>>>>>

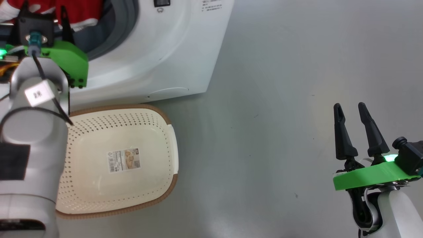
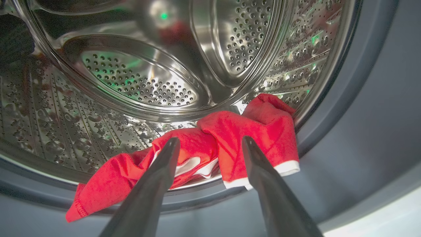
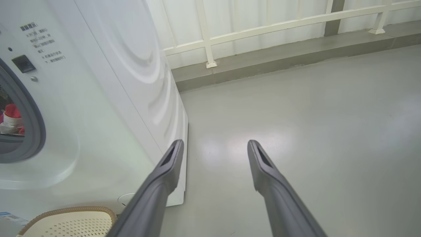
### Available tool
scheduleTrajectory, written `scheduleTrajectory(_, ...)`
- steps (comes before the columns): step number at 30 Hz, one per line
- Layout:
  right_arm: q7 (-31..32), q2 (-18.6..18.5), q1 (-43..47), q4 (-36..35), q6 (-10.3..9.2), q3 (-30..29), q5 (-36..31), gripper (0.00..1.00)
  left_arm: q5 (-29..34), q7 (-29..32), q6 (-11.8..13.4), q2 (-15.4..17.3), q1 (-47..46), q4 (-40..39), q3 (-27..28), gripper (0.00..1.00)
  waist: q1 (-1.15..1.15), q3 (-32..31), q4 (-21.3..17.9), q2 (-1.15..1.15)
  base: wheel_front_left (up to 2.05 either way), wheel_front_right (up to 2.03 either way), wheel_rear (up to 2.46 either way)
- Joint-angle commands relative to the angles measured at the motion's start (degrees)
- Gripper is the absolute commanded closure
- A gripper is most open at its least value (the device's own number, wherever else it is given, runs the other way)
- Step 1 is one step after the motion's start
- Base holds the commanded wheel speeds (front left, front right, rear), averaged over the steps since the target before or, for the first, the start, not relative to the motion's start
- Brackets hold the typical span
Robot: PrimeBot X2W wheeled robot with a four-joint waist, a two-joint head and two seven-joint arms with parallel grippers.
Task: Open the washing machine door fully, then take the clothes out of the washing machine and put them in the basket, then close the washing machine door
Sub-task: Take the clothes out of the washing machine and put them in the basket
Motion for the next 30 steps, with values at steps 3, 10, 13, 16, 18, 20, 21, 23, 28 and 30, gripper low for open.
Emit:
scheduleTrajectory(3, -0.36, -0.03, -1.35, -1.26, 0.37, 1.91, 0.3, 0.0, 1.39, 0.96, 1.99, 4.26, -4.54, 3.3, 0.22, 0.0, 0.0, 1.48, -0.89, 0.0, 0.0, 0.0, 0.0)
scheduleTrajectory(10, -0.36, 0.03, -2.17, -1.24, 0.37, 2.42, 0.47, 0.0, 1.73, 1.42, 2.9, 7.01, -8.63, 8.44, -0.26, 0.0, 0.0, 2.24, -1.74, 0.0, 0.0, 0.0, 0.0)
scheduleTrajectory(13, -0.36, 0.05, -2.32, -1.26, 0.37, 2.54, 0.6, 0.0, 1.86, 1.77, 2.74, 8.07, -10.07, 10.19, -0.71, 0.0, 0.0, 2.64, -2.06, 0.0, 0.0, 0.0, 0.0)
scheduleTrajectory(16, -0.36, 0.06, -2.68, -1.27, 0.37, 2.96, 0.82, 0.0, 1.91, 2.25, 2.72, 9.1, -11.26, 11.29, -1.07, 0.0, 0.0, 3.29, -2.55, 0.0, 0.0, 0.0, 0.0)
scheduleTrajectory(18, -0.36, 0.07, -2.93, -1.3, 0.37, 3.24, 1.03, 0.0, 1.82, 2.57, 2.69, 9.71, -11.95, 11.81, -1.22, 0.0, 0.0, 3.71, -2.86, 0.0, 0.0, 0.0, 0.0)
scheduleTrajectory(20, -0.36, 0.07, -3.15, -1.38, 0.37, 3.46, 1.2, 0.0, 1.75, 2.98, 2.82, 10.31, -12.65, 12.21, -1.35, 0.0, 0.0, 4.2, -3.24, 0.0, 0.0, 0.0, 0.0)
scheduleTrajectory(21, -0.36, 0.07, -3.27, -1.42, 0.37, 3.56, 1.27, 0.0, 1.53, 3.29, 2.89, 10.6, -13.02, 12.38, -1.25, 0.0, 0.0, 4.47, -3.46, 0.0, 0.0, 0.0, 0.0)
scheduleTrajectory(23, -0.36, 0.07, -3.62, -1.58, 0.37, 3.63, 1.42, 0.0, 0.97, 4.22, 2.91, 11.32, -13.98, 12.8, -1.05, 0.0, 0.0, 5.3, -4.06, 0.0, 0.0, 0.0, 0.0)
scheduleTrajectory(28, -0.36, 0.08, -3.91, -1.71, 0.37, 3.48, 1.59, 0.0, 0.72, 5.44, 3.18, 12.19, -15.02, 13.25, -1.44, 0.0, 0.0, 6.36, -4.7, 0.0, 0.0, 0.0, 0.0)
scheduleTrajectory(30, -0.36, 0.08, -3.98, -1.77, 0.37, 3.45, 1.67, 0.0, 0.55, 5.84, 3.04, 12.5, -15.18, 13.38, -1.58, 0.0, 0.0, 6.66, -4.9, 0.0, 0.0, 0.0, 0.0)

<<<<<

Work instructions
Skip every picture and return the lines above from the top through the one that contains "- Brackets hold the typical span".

Answer to this exercise
### Available tool
scheduleTrajectory, written `scheduleTrajectory(_, ...)`
- steps (comes before the columns): step number at 30 Hz, one per line
- Layout:
  right_arm: q7 (-31..32), q2 (-18.6..18.5), q1 (-43..47), q4 (-36..35), q6 (-10.3..9.2), q3 (-30..29), q5 (-36..31), gripper (0.00..1.00)
  left_arm: q5 (-29..34), q7 (-29..32), q6 (-11.8..13.4), q2 (-15.4..17.3), q1 (-47..46), q4 (-40..39), q3 (-27..28), gripper (0.00..1.00)
  waist: q1 (-1.15..1.15), q3 (-32..31), q4 (-21.3..17.9), q2 (-1.15..1.15)
  base: wheel_front_left (up to 2.05 either way), wheel_front_right (up to 2.03 either way), wheel_rear (up to 2.46 either way)
- Joint-angle commands relative to the angles measured at the motion's start (degrees)
- Gripper is the absolute commanded closure
- A gripper is most open at its least value (the device's own number, wherever else it is given, runs the other way)
- Step 1 is one step after the motion's start
- Base holds the commanded wheel speeds (front left, front right, rear), averaged over the steps since the target before or, for the first, the start, not relative to the motion's start
- Brackets hold the typical span

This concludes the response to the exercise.